Wakil Bupati Halbar: Di Tanah yang Sama, Kita Bertemu sebagai Saudara

HALBAR, PKT — Aula Kantor Bupati Halmahera Barat, Sabtu (24/1/2026), menjadi lebih dari sekadar ruang seremoni. Di hadapan ratusan warga Sulawesi Selatan perantauan, Wakil Bupati Halmahera Barat Djudfri Muhammad berdiri menyampaikan pesan yang menyejukkan: tentang persaudaraan, keberagaman, dan Halmahera Barat sebagai rumah bersama.

Pada momentum pelantikan dan pengukuhan Badan Pengurus Daerah Kerukunan Keluarga Sulawesi Selatan (BPD-KKSS) serta Pengurus Cabang Ikatan Wanita Sulawesi Selatan (PC-IWSS) Kabupaten Halmahera Barat masa bakti 2025–2030, Djudfri tidak sekadar memberi sambutan formal. Ia mengajak seluruh hadirin merenungi makna hidup berdampingan di tengah perbedaan.

Bersama seluruh Warga KKSS & IWSS Halbar serta Forkompimda

“Halmahera Barat adalah rumah bersama. Rumah yang tidak dibangun oleh satu warna, tetapi oleh mozaik budaya Nusantara,” ujar Djudfri dengan suara tenang namun penuh penekanan.

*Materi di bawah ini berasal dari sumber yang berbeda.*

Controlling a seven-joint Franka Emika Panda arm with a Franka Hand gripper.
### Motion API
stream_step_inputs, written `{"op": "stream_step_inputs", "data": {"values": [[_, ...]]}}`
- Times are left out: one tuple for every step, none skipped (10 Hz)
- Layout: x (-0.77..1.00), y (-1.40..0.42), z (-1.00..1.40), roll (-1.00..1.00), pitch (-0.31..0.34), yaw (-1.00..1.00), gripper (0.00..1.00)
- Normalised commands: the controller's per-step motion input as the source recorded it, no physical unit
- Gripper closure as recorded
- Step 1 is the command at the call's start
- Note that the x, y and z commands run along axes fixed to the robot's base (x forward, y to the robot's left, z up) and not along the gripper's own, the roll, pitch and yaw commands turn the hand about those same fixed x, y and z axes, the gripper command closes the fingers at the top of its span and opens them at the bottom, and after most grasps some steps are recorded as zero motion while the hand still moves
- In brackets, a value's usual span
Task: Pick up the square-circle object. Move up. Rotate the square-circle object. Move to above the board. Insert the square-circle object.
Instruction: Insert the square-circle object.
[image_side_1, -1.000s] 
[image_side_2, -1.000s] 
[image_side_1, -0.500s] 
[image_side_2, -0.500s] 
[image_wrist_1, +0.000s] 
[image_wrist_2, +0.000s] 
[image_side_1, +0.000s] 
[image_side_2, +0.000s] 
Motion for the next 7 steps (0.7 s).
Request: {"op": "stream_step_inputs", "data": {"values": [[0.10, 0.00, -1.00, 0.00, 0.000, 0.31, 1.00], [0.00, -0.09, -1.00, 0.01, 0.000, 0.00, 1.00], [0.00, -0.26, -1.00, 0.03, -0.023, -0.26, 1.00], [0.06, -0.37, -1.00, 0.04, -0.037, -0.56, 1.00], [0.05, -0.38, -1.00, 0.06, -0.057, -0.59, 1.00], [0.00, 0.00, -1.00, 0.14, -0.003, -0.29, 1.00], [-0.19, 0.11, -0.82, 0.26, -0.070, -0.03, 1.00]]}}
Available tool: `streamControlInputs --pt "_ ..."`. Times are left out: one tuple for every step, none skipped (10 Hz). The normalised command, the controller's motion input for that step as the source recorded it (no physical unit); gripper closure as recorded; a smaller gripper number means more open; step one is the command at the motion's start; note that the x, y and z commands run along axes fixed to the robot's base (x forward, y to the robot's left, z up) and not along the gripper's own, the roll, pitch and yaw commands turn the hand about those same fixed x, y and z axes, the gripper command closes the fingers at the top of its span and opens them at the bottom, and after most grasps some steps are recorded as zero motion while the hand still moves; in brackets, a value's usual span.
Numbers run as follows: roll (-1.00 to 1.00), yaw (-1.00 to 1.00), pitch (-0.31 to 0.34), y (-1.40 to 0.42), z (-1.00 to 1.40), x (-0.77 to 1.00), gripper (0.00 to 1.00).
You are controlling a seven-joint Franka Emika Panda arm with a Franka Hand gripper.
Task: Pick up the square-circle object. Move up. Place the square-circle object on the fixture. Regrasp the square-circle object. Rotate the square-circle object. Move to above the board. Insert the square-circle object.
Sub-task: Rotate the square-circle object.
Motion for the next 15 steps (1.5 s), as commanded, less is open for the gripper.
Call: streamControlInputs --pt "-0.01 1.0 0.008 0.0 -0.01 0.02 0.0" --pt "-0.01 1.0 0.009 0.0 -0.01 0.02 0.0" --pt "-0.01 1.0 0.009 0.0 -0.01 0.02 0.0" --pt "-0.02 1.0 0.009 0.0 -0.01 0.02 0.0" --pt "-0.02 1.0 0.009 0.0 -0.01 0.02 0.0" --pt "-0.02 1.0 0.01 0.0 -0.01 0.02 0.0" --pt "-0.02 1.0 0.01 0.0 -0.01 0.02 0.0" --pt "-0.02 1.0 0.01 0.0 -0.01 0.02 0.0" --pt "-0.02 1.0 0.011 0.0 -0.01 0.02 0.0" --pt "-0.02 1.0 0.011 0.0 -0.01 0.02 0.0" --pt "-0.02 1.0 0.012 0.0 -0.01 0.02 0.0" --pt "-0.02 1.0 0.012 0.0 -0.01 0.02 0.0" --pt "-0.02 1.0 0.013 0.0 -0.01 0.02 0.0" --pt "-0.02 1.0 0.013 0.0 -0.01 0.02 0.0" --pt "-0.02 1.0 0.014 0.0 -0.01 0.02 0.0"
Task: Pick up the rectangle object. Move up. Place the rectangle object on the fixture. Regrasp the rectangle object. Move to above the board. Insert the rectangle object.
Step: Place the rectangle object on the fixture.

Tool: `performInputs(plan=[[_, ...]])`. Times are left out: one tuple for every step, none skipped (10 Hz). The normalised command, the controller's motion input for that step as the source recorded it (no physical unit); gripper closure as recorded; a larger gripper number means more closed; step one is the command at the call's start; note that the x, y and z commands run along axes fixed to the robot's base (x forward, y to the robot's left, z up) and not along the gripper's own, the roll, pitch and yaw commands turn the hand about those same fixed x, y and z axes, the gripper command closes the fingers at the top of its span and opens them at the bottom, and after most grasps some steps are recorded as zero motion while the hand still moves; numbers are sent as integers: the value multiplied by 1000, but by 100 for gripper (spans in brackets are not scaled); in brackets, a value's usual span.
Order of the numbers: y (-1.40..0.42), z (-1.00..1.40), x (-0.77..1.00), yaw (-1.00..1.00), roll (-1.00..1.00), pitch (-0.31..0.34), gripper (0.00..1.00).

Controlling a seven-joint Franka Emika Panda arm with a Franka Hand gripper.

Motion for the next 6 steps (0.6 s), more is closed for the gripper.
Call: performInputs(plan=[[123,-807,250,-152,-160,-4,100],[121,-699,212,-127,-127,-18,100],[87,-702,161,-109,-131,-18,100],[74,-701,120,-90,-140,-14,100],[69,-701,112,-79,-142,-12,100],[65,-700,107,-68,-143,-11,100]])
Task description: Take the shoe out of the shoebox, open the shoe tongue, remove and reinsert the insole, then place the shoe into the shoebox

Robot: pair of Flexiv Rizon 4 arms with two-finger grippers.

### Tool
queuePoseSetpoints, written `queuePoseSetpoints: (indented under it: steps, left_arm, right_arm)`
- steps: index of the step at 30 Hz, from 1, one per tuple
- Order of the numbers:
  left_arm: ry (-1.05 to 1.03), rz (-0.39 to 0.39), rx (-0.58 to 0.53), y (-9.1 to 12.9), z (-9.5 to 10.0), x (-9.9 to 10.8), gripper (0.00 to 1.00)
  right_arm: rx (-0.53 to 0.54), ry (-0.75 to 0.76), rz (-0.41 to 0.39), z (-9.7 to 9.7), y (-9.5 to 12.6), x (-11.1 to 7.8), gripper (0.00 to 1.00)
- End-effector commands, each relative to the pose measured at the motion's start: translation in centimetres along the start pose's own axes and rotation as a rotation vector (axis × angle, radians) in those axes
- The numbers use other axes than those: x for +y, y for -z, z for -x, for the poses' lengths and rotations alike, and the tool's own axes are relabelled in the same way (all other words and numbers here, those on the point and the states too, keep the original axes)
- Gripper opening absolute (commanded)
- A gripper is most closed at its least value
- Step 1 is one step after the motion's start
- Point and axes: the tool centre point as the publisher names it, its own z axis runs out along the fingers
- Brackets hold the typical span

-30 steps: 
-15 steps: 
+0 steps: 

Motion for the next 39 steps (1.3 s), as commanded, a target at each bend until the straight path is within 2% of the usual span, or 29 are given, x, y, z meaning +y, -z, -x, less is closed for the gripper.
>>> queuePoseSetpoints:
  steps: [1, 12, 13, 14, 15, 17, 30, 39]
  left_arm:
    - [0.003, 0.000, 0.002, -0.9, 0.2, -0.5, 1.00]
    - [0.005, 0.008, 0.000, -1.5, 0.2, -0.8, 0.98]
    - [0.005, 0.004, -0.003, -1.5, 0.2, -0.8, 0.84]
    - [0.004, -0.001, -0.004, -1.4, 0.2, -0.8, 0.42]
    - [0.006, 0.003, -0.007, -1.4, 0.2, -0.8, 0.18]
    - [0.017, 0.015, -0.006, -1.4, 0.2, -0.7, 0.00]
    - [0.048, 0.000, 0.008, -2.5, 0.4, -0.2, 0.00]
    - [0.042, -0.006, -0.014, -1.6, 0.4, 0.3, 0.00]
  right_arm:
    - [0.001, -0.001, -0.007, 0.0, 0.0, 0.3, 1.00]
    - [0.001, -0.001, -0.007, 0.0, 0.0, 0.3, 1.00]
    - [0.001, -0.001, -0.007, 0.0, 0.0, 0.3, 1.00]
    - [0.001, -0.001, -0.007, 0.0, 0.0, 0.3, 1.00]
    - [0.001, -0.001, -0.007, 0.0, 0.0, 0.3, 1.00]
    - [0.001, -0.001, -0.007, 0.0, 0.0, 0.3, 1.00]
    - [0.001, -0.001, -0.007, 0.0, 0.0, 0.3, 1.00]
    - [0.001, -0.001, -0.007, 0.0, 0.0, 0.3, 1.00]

Menurutnya, keberagaman bukan alasan untuk menjaga jarak, melainkan ruang untuk saling memahami. Ia menegaskan bahwa kebhinekaan tidak untuk diseragamkan, tetapi dirawat dengan kebijaksanaan dan rasa saling menghormati.

Pengukuhan pengurus KKSS dan IWSS Halbar sendiri berlangsung dalam suasana hangat dan sarat kebersamaan. Sejak dua hari sebelum acara, warga bergotong royong mendirikan tenda, menyiapkan dapur umum, hingga menyembelih satu ekor sapi sebagai hidangan bagi para tamu. Pemandangan itu, bagi Wakil Bupati, adalah cermin kedewasaan sosial masyarakat.

“Organisasi kerukunan seperti KKSS dan IWSS adalah jembatan hati. Identitas budaya tetap terpelihara, namun semangat persatuan tetap dijunjung tinggi,” tuturnya.

Di hadapan para tokoh daerah—mulai dari unsur Forkopimda, Sultan Jailolo Achmad Sjah, Dandim, hingga pimpinan instansi vertikal—Djudfri menekankan bahwa pemerintah daerah memandang organisasi-organisasi kerukunan sebagai mitra strategis pembangunan.

“Pembangunan sejati tidak hanya diukur dari berdirinya bangunan fisik, tetapi dari tumbuhnya rasa saling percaya, kuatnya solidaritas sosial, dan terpeliharanya kedamaian,” katanya.

Secara khusus, Wakil Bupati juga menyampaikan apresiasi mendalam kepada Ikatan Wanita Sulawesi Selatan (IWSS). Ia menyebut perempuan sebagai penjaga nilai, penenun kasih, sekaligus penopang peradaban.

“Dari tangan perempuanlah lahir generasi yang mengenal adab, toleransi, dan kemanusiaan dalam keberagaman,” ucapnya, disambut anggukan hadirin.

Di akhir sambutannya, Djudfri mengajak seluruh warga untuk menjadikan pelantikan ini sebagai ikrar bersama. Ikrar bahwa di atas perbedaan asal-usul, semua bertemu dalam satu tujuan; bahwa di tengah keberagaman suara, semua bersatu dalam satu irama pembangunan; dan bahwa di bawah naungan Negara Kesatuan Republik Indonesia, semua adalah saudara sebangsa dan setanah air.

Pelantikan BPD KKSS Halbar dilakukan oleh Ketua BPW KKSS Provinsi Maluku Utara Hi. Rajman Makka, sementara PC IWSS Halbar dikukuhkan oleh Ketua PW IWSS Maluku Utara Ibu Imelda Ado, dengan Hj. Rosnaida sebagai ketua. Namun pesan yang paling membekas hari itu datang dari Wakil Bupati: tentang Halmahera Barat yang tidak hanya menjadi tempat tinggal, tetapi ruang tumbuh bersama.

Dengan tema “Mali Siparappe, Malilu Sipakainge, Rebba Sipatokkong — Taro Ada Taro Gau, Siri’ Na Pacce’,” acara ini menegaskan bahwa persaudaraan bukan sekadar kata, melainkan laku hidup yang terus dirawat—di tanah Jailolo, di rumah bernama Halmahera Barat.